Output metrics
Output metrics consist of two types:
- Citation-based metrics, based on the number of times an output is cited, generally by other academic sources
- Alternative metrics, which include online citations to digital research or policy documents and usage-based indicators, such as views, downloads, comments, bookmarks, or mentions on social media.
The information on this page focuses on citation-based metrics; please visit our companion page for information on alternative metrics.
The simplest citation-based output metric is citation count, a measure of the number of citations an output has received. Citation counts can be found in many citation databases including Scopus, Web of Science and Google Scholar. Citation counts are easy to quantify but have a number of significant limitations:
- They are not comparable across disciplines where citations accumulate at different rates
- They do not take account of the age of an output - in many disciplines it takes time for citations to accrue
- They do not take account of the type of publication - different output types attract varying numbers of citations and accrue citations at different rates.
Field-weighted citation impact
Field-weighted citation impact (FWCI) is the ratio of the total citations received by an output, and the total citations that would be expected based on the average for that field. Field-weighted citation impact can be found in Scopus.
An FWCI of:
- Exactly 1 means that the output performs just as expected for the global average.

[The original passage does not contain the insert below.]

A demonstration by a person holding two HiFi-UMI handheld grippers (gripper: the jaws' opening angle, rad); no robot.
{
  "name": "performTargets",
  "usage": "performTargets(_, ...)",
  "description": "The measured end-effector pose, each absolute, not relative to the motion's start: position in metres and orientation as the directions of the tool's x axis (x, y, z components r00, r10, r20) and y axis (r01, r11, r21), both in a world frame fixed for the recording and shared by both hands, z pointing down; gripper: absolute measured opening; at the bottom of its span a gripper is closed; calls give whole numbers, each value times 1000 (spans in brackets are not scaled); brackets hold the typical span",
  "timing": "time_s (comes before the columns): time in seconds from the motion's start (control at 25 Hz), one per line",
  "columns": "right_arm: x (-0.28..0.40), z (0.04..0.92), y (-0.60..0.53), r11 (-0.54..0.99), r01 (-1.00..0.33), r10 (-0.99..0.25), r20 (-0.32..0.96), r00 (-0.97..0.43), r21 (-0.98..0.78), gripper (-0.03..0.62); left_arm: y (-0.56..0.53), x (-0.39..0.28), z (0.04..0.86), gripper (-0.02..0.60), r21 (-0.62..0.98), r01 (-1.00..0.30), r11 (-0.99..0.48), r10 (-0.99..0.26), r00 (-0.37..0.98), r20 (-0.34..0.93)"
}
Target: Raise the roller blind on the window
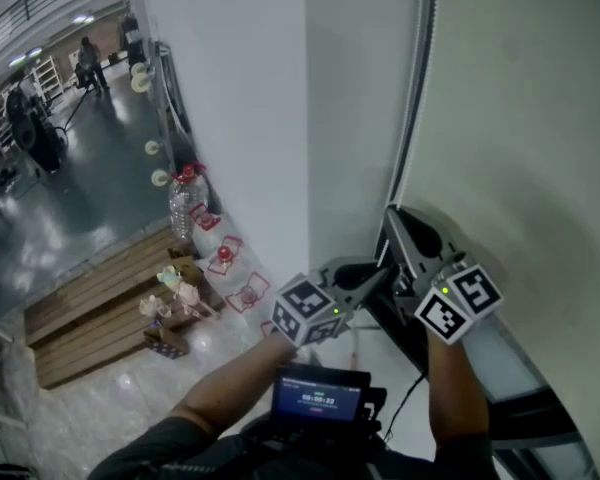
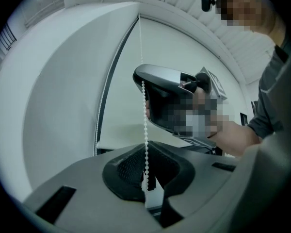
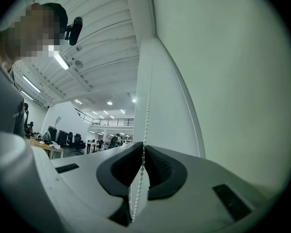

- Greater than 1 means that the output is more cited than expected according to the global average. For example, 1.48 means 48% more cited than expected.
- Less than 1 means that the output is cited less than expected according to the global average.
FWCI takes into account the differences in research behaviour across disciplines. It is particularly useful for interdisciplinary outputs although it can be applied to any output. The expected total citation count is calculated based on year of publication, subject field and output type. The FWCI can therefore be used to compare outputs of different types and age, and across different disciplines.
Using citation-based output metrics responsibly
- Ensure you have curated your online profile on the database you are going to use – Scopus, Web of Science or Google Scholar.
- Check metrics on each of the databases to see which gives you the highest score. Varying coverage of citation indexes means these metrics can differ significantly from one bibliometric database to another. Coverage of monographs, chapters and non-English language outputs are poorly represented in some databases. State the source you used and the date it was calculated so that it can be replicated and/or defended if necessary.
- Include other data. Don’t just rely on one measure to encapsulate the impact or reach of an output. Include contextual information, for example alternative metrics, information about your contribution to the research, or data about how the research has been used or applied.
- Challenge the use of these metrics and understand their limitations.